● **YOUR TASK**
Write the listing below out again word for word, without a single picture.

● **RECORDED DATA**
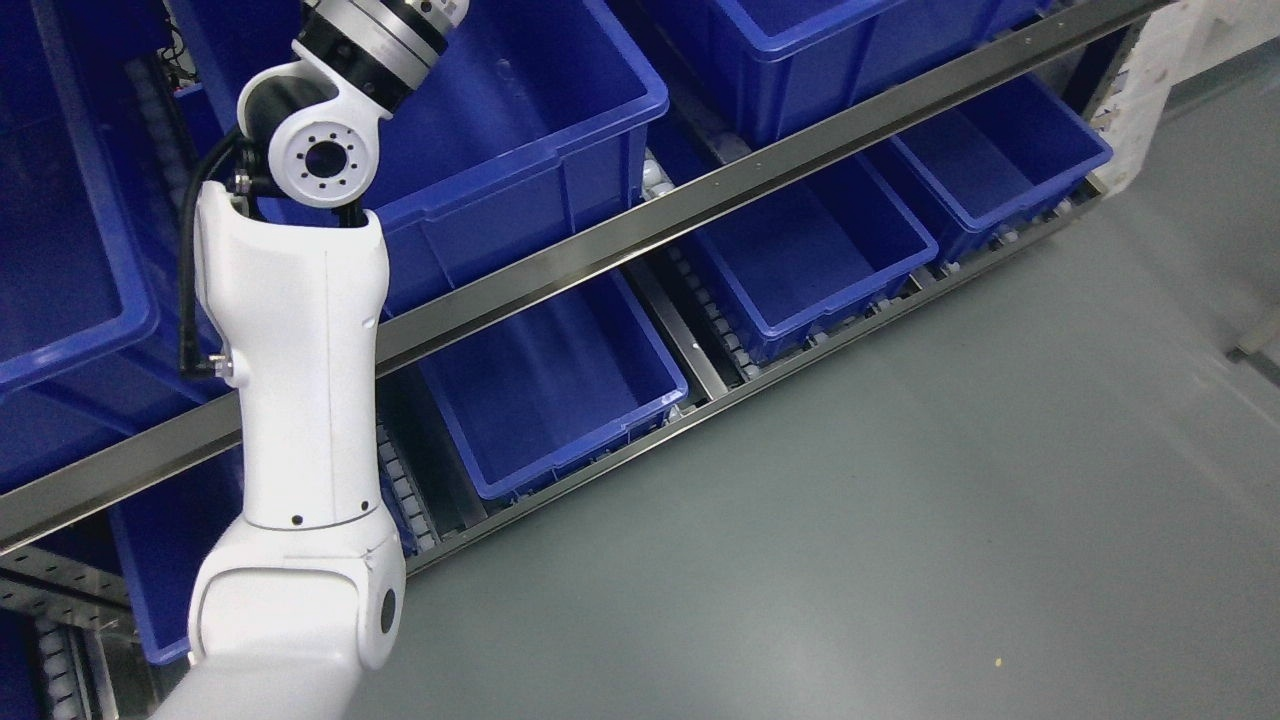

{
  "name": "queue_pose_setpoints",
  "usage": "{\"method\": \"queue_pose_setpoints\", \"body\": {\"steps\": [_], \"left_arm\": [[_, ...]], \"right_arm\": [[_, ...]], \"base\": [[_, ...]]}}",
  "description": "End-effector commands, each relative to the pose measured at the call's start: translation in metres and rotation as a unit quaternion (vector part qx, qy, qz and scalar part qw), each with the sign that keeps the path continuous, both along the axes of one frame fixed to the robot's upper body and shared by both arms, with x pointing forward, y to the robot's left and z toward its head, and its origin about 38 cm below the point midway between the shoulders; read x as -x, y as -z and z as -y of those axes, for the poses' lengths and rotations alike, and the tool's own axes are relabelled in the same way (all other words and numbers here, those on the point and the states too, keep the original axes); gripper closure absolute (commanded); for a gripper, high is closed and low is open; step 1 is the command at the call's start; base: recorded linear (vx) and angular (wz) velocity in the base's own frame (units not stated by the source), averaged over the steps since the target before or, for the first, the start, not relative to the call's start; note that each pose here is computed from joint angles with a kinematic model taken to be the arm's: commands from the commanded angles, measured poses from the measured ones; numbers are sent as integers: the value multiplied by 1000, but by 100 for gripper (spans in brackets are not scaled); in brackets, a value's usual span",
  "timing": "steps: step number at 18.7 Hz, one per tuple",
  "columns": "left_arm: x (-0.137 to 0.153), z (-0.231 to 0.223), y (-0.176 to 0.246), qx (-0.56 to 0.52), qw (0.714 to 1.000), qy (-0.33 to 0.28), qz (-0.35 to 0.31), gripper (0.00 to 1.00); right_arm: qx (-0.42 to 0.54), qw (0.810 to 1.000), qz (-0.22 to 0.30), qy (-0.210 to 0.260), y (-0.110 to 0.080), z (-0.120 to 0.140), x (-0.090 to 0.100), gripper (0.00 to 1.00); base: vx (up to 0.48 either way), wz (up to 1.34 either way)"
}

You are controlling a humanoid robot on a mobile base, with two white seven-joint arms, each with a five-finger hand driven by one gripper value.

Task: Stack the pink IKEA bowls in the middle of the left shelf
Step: 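Carry the stacked bowls in the left hand toward the blue bin shelf, then lower the stacked bowls into the upper blue bin with the left hand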

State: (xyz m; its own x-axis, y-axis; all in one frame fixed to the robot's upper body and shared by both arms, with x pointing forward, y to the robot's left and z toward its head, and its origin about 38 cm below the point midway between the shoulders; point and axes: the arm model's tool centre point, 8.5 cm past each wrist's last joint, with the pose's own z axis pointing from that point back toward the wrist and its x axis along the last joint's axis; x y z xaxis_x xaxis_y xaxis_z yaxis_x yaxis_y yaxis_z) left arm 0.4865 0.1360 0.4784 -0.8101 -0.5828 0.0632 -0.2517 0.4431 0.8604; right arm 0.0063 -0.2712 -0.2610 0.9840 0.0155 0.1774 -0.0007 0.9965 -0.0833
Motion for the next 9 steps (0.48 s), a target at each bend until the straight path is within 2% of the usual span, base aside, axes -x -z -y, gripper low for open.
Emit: {"method": "queue_pose_setpoints", "body": {"steps": [1,5,9], "left_arm": [[-8,-4,-6,-29,999,-30,-31,94],[-39,-7,46,-102,983,-73,-136,93],[-46,-33,89,-120,971,-96,-181,92]], "right_arm": [[9,1000,0,1,-1,11,0,0],[9,1000,0,1,-1,11,0,0],[9,1000,0,1,-1,11,0,0]], "base": [[4,454],[18,232],[29,280]]}}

● **RESULT**
{
  "name": "queue_pose_setpoints",
  "usage": "{\"method\": \"queue_pose_setpoints\", \"body\": {\"steps\": [_], \"left_arm\": [[_, ...]], \"right_arm\": [[_, ...]], \"base\": [[_, ...]]}}",
  "description": "End-effector commands, each relative to the pose measured at the call's start: translation in metres and rotation as a unit quaternion (vector part qx, qy, qz and scalar part qw), each with the sign that keeps the path continuous, both along the axes of one frame fixed to the robot's upper body and shared by both arms, with x pointing forward, y to the robot's left and z toward its head, and its origin about 38 cm below the point midway between the shoulders; read x as -x, y as -z and z as -y of those axes, for the poses' lengths and rotations alike, and the tool's own axes are relabelled in the same way (all other words and numbers here, those on the point and the states too, keep the original axes); gripper closure absolute (commanded); for a gripper, high is closed and low is open; step 1 is the command at the call's start; base: recorded linear (vx) and angular (wz) velocity in the base's own frame (units not stated by the source), averaged over the steps since the target before or, for the first, the start, not relative to the call's start; note that each pose here is computed from joint angles with a kinematic model taken to be the arm's: commands from the commanded angles, measured poses from the measured ones; numbers are sent as integers: the value multiplied by 1000, but by 100 for gripper (spans in brackets are not scaled); in brackets, a value's usual span",
  "timing": "steps: step number at 18.7 Hz, one per tuple",
  "columns": "left_arm: x (-0.137 to 0.153), z (-0.231 to 0.223), y (-0.176 to 0.246), qx (-0.56 to 0.52), qw (0.714 to 1.000), qy (-0.33 to 0.28), qz (-0.35 to 0.31), gripper (0.00 to 1.00); right_arm: qx (-0.42 to 0.54), qw (0.810 to 1.000), qz (-0.22 to 0.30), qy (-0.210 to 0.260), y (-0.110 to 0.080), z (-0.120 to 0.140), x (-0.090 to 0.100), gripper (0.00 to 1.00); base: vx (up to 0.48 either way), wz (up to 1.34 either way)"
}

You are controlling a humanoid robot on a mobile base, with two white seven-joint arms, each with a five-finger hand driven by one gripper value.

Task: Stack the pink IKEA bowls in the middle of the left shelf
Step: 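Carry the stacked bowls in the left hand toward the blue bin shelf, then lower the stacked bowls into the upper blue bin with the left hand
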
State: (xyz m; its own x-axis, y-axis; all in one frame fixed to the robot's upper body and shared by both arms, with x pointing forward, y to the robot's left and z toward its head, and its origin about 38 cm below the point midway between the shoulders; point and axes: the arm model's tool centre point, 8.5 cm past each wrist's last joint, with the pose's own z axis pointing from that point back toward the wrist and its x axis along the last joint's axis; x y z xaxis_x xaxis_y xaxis_z yaxis_x yaxis_y yaxis_z) left arm 0.4865 0.1360 0.4784 -0.8101 -0.5828 0.0632 -0.2517 0.4431 0.8604; right arm 0.0063 -0.2712 -0.2610 0.9840 0.0155 0.1774 -0.0007 0.9965 -0.0833
Motion for the next 9 steps (0.48 s), a target at each bend until the straight path is within 2% of the usual span, base aside, axes -x -z -y, gripper low for open.
Emit: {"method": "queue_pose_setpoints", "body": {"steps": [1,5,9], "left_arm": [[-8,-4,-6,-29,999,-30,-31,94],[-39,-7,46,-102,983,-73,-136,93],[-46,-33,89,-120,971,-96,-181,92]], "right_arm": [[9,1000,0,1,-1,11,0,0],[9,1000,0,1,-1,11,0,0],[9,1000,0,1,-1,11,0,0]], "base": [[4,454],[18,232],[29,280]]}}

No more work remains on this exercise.